« Et Athènes brûlait » de Nikos Nikolopoulos : l’écologie sacrifiée sur l’autel de l’argent

Depuis quelques années, les Grecs et le reste du monde regardent, effarés, les incendies ravager les terres et les forêts du pays de Socrate. Les feux incontrôlables s’aventurent de plus en plus souvent jusqu’aux portes de la capitale. Nikos Nikolopoulos, écrivain suisse d’origine hellénique, en a tiré un thriller politico-écologique sacrément réaliste et flippant.

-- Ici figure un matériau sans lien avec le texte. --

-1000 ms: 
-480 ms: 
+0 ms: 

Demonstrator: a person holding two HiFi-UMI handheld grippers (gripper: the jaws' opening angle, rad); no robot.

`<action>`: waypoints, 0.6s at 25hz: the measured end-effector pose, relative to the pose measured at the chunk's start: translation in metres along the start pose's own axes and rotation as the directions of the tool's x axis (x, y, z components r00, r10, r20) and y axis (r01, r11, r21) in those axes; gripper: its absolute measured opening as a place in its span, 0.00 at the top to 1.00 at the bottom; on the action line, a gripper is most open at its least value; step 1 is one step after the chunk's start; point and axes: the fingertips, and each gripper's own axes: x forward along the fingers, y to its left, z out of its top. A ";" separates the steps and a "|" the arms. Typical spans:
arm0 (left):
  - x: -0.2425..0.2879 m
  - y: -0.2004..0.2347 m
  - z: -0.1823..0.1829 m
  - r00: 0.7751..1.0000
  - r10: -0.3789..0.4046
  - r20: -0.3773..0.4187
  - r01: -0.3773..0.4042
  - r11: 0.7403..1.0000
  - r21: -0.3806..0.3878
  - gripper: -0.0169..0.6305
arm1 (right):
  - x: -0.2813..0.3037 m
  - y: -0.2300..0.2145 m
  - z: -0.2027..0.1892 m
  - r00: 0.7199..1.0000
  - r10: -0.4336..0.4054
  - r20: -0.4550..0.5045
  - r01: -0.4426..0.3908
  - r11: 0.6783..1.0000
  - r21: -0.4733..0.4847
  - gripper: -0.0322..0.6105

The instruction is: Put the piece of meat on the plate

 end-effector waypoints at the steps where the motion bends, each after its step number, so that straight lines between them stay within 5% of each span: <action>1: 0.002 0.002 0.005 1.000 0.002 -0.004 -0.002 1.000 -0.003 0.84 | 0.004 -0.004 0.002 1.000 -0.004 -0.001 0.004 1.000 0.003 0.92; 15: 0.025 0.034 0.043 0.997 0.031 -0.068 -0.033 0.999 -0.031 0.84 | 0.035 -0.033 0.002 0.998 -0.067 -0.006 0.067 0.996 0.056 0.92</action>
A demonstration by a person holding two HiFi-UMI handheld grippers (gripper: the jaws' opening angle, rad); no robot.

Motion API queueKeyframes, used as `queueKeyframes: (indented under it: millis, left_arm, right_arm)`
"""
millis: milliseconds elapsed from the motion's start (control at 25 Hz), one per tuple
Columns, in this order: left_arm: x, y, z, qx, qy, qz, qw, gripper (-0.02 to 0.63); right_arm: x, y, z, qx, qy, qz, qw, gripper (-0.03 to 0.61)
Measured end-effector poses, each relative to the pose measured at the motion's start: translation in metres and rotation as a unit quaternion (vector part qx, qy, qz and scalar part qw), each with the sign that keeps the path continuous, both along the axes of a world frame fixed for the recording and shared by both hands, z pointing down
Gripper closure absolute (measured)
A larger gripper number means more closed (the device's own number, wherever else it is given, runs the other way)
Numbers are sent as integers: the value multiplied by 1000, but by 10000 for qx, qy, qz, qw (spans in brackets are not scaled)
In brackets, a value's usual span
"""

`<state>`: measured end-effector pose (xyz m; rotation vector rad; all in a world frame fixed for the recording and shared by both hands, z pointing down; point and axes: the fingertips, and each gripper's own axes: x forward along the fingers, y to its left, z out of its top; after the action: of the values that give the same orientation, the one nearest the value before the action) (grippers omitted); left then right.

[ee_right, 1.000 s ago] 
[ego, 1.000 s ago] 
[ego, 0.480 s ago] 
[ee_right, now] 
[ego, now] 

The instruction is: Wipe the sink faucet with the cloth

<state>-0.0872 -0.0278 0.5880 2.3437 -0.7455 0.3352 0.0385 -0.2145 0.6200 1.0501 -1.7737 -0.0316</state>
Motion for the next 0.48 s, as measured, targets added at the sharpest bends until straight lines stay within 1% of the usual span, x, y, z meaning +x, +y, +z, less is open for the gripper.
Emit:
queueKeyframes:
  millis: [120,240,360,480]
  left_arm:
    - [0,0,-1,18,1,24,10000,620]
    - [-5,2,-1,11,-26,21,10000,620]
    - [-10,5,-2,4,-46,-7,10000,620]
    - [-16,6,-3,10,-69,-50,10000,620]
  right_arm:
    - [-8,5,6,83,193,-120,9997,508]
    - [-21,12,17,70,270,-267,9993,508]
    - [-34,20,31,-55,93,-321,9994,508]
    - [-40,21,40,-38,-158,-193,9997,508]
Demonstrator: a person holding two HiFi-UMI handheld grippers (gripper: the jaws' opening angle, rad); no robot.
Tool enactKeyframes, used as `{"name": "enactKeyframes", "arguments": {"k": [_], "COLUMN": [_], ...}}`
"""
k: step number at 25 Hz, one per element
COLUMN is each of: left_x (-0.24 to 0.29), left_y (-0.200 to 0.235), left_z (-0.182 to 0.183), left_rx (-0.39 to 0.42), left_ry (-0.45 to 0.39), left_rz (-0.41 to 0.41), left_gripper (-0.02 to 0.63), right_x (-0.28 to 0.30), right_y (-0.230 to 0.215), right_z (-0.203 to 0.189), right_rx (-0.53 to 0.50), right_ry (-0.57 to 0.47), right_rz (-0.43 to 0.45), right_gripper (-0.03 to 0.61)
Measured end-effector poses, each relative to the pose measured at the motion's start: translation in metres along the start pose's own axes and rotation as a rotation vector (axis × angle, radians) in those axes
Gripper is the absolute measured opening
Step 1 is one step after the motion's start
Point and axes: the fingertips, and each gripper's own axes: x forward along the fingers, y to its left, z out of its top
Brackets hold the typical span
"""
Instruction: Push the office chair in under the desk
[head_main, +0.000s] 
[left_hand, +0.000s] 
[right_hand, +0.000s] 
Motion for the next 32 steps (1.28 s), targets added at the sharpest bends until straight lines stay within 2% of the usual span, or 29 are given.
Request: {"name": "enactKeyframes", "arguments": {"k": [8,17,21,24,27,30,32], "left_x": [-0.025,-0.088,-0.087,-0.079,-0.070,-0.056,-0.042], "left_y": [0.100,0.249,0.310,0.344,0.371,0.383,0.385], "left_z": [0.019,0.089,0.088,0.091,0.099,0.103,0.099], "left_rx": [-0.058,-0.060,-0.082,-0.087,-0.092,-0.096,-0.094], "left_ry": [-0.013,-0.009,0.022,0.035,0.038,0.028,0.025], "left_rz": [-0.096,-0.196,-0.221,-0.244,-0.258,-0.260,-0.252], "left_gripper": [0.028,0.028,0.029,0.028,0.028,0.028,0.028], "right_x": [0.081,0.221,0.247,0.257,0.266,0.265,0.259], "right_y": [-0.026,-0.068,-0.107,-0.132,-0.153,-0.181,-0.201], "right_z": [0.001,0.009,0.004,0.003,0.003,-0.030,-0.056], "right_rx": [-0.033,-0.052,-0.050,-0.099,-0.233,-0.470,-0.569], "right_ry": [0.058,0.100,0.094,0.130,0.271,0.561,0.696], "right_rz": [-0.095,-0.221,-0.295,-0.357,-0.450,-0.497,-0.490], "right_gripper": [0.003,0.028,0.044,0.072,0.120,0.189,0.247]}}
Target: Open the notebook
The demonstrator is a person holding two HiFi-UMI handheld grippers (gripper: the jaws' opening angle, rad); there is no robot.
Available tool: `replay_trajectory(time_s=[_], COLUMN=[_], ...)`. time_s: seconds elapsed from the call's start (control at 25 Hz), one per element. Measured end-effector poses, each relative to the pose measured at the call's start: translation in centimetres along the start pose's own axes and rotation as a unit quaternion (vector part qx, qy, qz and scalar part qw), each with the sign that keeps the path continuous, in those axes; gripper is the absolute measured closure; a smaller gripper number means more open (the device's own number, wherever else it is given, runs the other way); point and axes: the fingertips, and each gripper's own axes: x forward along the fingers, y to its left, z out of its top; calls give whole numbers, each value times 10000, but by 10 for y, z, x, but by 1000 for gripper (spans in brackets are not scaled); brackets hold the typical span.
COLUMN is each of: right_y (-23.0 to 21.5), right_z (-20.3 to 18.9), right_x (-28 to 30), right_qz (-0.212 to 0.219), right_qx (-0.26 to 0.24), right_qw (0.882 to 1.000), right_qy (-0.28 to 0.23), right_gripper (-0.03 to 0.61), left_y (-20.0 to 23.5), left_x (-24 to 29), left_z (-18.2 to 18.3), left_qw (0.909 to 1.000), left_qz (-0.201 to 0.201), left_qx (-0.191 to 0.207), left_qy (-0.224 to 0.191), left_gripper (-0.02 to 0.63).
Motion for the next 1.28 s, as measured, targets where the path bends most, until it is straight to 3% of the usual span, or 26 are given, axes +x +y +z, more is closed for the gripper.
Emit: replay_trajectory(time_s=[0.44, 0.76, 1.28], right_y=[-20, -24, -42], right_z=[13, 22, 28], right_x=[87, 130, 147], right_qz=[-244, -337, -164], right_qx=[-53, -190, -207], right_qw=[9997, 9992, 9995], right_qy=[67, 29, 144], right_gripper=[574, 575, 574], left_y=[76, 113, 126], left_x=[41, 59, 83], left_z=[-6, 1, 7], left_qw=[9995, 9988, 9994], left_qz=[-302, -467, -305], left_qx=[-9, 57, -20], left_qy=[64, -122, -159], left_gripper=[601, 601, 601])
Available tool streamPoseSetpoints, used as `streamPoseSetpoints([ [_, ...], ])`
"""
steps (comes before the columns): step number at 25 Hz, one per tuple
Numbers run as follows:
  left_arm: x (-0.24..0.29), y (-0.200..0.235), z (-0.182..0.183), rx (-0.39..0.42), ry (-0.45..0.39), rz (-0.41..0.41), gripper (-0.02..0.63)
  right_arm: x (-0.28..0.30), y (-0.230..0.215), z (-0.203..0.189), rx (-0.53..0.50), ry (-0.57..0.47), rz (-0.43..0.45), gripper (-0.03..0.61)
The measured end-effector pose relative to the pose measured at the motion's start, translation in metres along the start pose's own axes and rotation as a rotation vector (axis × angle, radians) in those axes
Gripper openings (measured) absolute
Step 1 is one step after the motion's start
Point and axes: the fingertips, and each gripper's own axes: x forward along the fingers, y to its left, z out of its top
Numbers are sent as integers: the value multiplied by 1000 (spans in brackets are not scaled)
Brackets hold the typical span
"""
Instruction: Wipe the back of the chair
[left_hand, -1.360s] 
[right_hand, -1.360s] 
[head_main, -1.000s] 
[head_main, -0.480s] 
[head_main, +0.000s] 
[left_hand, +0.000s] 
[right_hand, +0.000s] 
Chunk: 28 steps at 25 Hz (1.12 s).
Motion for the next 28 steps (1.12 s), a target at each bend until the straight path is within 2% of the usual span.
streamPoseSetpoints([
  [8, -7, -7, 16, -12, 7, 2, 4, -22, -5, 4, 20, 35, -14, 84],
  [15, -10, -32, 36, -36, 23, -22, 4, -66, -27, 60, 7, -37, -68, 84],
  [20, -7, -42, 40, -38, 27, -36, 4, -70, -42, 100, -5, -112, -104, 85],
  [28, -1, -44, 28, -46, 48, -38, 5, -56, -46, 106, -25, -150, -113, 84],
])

Dix chapitres, dix jours, un compte à rebours implacable du 9 au 19 septembre 2024. Athènes est en feu et un attentat se prépare. Les services de l’unité spéciale antiterroriste, la redoutable EKAM, sont sur les dents. Avant, du temps du régime dictatorial des colonels, ils ciblaient les opposants politiques parce que la Grèce nageait dans le progrès. « Onassis frétait des pétroliers, les armait, les Américains se sentaient chez eux, Olympic Airways étincelait dans l’azur, les atterrissages frôlaient la mer sur le rivage d’Helliniko après un survol de l’Acropole« . Aujourd’hui, le progrès a gagné et les services traquent les écologistes, « radicaux » ou encore les « écoterroristes » dans « un immeuble ingérable sur le plan énergétique ». Une qualification douteuse, selon Popi qui appartient à cette unité spéciale. À titre personnel, elle-même est totalement réceptive aux thèses du changement climatique. Au point de ne pas vouloir d’enfant. Alors quand son chef sort de son chapeau le nom du militant, Stamatis Toundas, elle est plus que septique. Non seulement, elle serait plutôt d’accord avec lui mais en plus, elle voit mal comment un type qui est coincé dans une chaise roulante, pourrait fomenter un attentat. Elle se trompe.

Le roman de Nikos Nikolopoulos met en scène des femmes fortes. Si Popi est du côté des forces de l’ombre, il y a aussi Evguenia d’origine russe, comme ne cessent de lui rappeler ses collègues lourdingues de la police. Elle se trouve aux premières loges de la corruption au plus bas de l’échelle des autorités. Voire pire. Comme lui aurait sûrement soufflé sa grand-mère, récemment décédée. “Tu n’aurais pas imaginé rejoindre une association de malfaiteurs”. L’incendie qui fait rage aux portes d’Athènes est criminel. Et justement, ces flics n’en démordent pas, les jeunes afghans d’un campement qu’ils ont démantelé, en sont responsables. Bien évidemment.

Mais que pèsent les flammes aussi violentes soient-elles face à un risque d’attentat contre le ministre de l’Environnement, Takis Starkos, l’ami des Chinois. Promoteur d’un projet désastreux d’extension du port du Pirée, Starkos semble privilégier l‘économie à la protection de l’environnement. Il est très controversé. Et que vient faire Evangelos, ex- super agent, désormais à la retraite. Pourquoi ce jeune paraplégique veut-il le rencontrer ? Les antennes des services sont en alerte, trop de signaux inquiétants parce que peu lisibles. Ils le savent tous, ce ministre est corrompu jusqu’à la moëlle mais la raison d’État n’est pas une notion abstraite. Rien de bon à ressusciter cet Evangelos. Personnage trait-d’union être le passé et le présent, il est le seul connaître le ministre et ses cadavres dans le placard.

Au fur et mesure de l’enquête, l’air devient irrespirable. Il semble que la Grèce peine à se relever. Après la crise économique des années Merkel, le pays subit les coups de butoir d’une nature impitoyable aidée dans son entreprise de reconquête par des hommes sans scrupules. Et Athènes brûlait est un roman crépusculaire où Hadès a déployé ses forces au-delà des portes des Enfers. Quitte à asphyxier le monde des vivants.

Et Athènes brûlait de Nikos Nikolopoulos, Éditions L’Aube Noire, 352 pages, 22 euros.